什么是用于词性标记的好 Java 库?

声明:本页面是StackOverFlow热门问题的中英对照翻译,遵循CC BY-SA 4.0协议,如果您需要使用它,必须同样遵循CC BY-SA许可,注明原文地址和作者信息,同时你必须将它归于原作者(不是我):StackOverFlow 原文地址: http://stackoverflow.com/questions/2293636/
Warning: these are provided under cc-by-sa 4.0 license. You are free to use/share it, But you must attribute it to the original authors (not me): StackOverFlow

提示:将鼠标放在中文语句上可以显示对应的英文。显示中英文
时间:2020-08-13 05:45:59  来源:igfitidea点击:

What is a good Java library for Parts-Of-Speech tagging?

javanlp

提问by Glenn

I'm looking for a good open source POS Taggerin Java. Here's what I have come up with so far.

我正在寻找一个好的Java开源POS 标记器。这是我到目前为止所提出的。

Anybody got any recommendations?

有人有什么建议吗?

回答by Shashikant Kore

I have used OpenNLPwith good results. You can also check out MorphAdorner.
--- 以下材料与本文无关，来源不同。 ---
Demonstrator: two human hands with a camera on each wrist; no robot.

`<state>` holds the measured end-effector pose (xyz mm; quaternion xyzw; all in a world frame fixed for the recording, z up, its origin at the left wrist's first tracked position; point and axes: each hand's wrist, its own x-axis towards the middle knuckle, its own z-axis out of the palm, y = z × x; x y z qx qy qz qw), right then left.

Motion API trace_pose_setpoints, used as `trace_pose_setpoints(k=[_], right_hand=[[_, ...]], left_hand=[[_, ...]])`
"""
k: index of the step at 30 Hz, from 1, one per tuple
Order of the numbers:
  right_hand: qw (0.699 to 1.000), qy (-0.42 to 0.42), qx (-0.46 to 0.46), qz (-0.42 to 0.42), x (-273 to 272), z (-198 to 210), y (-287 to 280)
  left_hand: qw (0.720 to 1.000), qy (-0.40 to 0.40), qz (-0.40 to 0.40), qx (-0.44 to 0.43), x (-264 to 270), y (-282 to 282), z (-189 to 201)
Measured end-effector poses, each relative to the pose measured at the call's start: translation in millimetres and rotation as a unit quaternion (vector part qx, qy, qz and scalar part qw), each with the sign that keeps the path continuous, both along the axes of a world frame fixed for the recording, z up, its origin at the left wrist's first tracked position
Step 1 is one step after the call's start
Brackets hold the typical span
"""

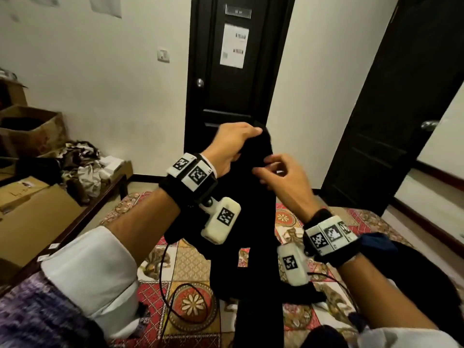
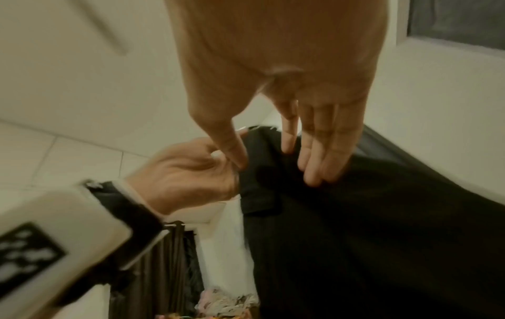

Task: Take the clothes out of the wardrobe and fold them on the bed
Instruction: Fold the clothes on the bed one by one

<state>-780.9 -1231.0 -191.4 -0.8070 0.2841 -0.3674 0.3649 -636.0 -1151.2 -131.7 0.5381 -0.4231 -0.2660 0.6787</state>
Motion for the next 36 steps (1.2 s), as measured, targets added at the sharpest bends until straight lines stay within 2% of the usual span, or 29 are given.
trace_pose_setpoints(k=[2, 3, 5, 8, 10, 12, 13, 16, 18, 21, 24, 27, 29, 31, 33, 34, 36], right_hand=[[0.999, 0.021, 0.035, 0.031, 23.1, -21.0, 12.3], [0.999, 0.013, 0.049, 0.014, 31.1, -29.1, 12.6], [0.994, -0.047, 0.093, -0.029, 36.1, -43.4, 3.3], [0.965, -0.141, 0.201, -0.087, 27.8, -50.1, -1.0], [0.947, -0.165, 0.249, -0.116, 18.9, -48.5, -6.4], [0.930, -0.183, 0.296, -0.118, 9.6, -44.9, -13.6], [0.926, -0.192, 0.304, -0.119, 4.4, -41.8, -14.9], [0.927, -0.197, 0.298, -0.114, -6.1, -35.0, -18.8], [0.931, -0.192, 0.290, -0.108, -9.7, -30.8, -22.2], [0.953, -0.166, 0.218, -0.131, -18.0, -26.2, -36.6], [0.967, -0.150, 0.136, -0.151, -37.0, -21.9, -55.6], [0.962, -0.156, 0.154, -0.164, -58.8, -24.4, -74.2], [0.949, -0.174, 0.203, -0.168, -65.8, -33.6, -80.0], [0.954, -0.160, 0.185, -0.171, -71.7, -45.4, -82.0], [0.979, -0.066, 0.081, -0.177, -80.3, -57.7, -80.3], [0.981, -0.003, 0.020, -0.192, -84.8, -62.5, -78.5], [0.968, 0.090, -0.069, -0.225, -93.8, -70.1, -73.5]], left_hand=[[0.999, -0.037, -0.007, 0.030, -14.4, -1.9, -17.5], [0.998, -0.056, -0.013, 0.037, -20.0, -1.0, -26.0], [0.994, -0.095, -0.042, 0.046, -23.6, 4.0, -39.5], [0.990, -0.118, -0.077, 0.022, -18.2, 23.1, -53.6], [0.993, -0.108, -0.033, -0.020, -12.1, 39.3, -77.2], [0.994, -0.101, 0.040, 0.008, -6.9, 51.2, -127.6], [0.993, -0.095, 0.053, 0.055, -7.7, 56.4, -160.6], [0.980, -0.059, 0.000, 0.188, -19.6, 62.5, -251.5], [0.973, -0.029, 0.011, 0.228, -25.0, 63.5, -289.5], [0.962, 0.101, 0.082, 0.238, -10.8, 61.1, -320.3], [0.952, 0.113, 0.149, 0.243, 8.4, 62.1, -312.6], [0.948, 0.151, 0.192, 0.205, 34.2, 58.8, -287.0], [0.949, 0.184, 0.171, 0.189, 50.3, 50.2, -276.5], [0.952, 0.209, 0.147, 0.170, 52.4, 40.5, -269.0], [0.948, 0.241, 0.153, 0.142, 46.1, 29.8, -264.0], [0.944, 0.259, 0.162, 0.128, 42.3, 25.1, -261.5], [0.933, 0.287, 0.190, 0.107, 36.4, 15.6, -257.8]])
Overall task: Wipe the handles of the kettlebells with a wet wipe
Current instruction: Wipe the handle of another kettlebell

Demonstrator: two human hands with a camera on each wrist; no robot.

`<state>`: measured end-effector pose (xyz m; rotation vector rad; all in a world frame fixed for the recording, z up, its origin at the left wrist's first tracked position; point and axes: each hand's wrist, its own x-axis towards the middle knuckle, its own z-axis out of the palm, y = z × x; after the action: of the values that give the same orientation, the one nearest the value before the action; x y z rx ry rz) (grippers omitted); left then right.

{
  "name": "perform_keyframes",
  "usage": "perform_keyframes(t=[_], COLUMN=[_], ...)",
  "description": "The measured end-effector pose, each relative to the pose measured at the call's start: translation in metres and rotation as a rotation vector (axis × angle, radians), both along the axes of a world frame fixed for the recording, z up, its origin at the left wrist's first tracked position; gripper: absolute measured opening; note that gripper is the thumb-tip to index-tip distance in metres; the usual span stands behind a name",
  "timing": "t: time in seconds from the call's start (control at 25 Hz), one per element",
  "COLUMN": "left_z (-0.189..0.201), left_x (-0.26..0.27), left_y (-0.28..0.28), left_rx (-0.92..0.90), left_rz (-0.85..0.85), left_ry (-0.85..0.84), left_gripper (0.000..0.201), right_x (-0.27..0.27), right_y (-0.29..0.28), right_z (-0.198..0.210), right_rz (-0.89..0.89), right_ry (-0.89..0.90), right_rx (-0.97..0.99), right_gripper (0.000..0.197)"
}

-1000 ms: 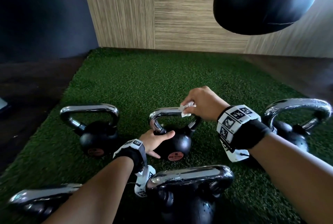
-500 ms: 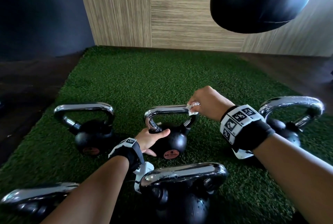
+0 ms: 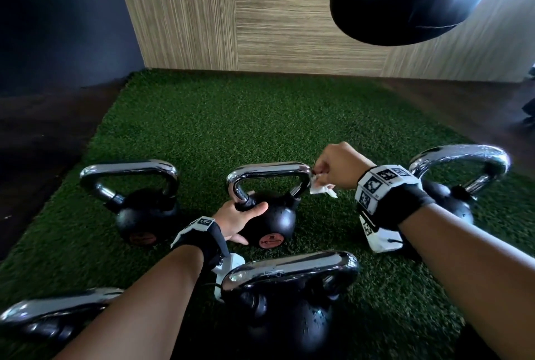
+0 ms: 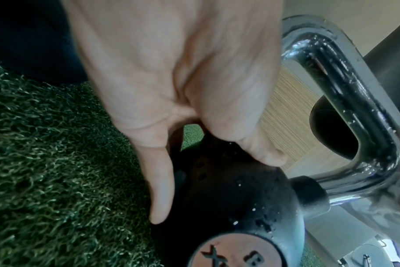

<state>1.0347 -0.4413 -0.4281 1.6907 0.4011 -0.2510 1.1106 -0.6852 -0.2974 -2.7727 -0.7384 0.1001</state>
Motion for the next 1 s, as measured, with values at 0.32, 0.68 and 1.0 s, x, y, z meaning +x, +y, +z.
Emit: perform_keyframes(t=[0.32,0.68,1.0], left_z=[-0.008,0.023,0.144], left_x=[0.004,-0.011,-0.016], left_y=[0.003,0.023,0.055], left_rx=[-0.018,0.366,0.142], left_rz=[0.001,-0.254,0.25], left_ry=[0.002,0.149,-0.389], left_gripper=[0.074,0.048,0.01], right_x=[0.013,-0.003,-0.015], right_y=[-0.009,-0.001,0.003], right_z=[-0.038,-0.052,0.076], right_rz=[-0.19,-0.227,0.083], right_ry=[0.347,0.615,0.441], right_rx=[0.539,0.526,0.481], right_gripper=[0.03,0.017,0.027])
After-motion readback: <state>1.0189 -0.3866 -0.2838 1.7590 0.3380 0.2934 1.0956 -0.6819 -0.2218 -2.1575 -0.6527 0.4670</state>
我使用OpenNLP 取得了不错的效果。您还可以查看MorphAdorner

回答by Jo?o Silva

I've used both LingPipe and Stanford's POS Tagger. The later is a state-of-the-artPOS Tagger but, from my experience, it is too slow (although they do provide less accurate models, which are reasonably fast). Of course, it always depends on what you are trying to achieve, and there will always be a trade-off between speed and accuracy.

我使用过 LingPipe 和斯坦福的 POS Tagger。后者是最先进的POS 标记器,但根据我的经验,它太慢了(尽管它们确实提供了不太准确的模型,但速度相当快)。当然,这始终取决于您要实现的目标,并且在速度和准确性之间总是要进行权衡。

I've also once used an LBJ-based NER software and, although it was pretty accurate, the source code was a complete mess. Both LingPipe and Stanford's source is very clean and well documented.

我也曾经使用过基于 LBJ 的 NER 软件,虽然它非常准确,但源代码却是一团糟。LingPipe 和斯坦福的源代码都非常干净并且有据可查。

You can also take a look at LTAG-spinal. I haven't used it yet, but from the algorithm description, and from the listed accuracy, it sure seems better than the alternatives you have so far.

您还可以查看LTAG-spinal。我还没有使用它,但从算法描述和列出的准确性来看,它确实比您目前拥有的替代方案更好。

Hope it helps.

希望能帮助到你。

回答by hashable

Are you looking to tag POS in a specific domain? Most of the general purpose taggers are trained on newswire text. Typically they don't perform well when you are using them in specific domains (such and biomedical text). There are other taggers specifically trained for such domains such as dTagger(java) for biomedical text.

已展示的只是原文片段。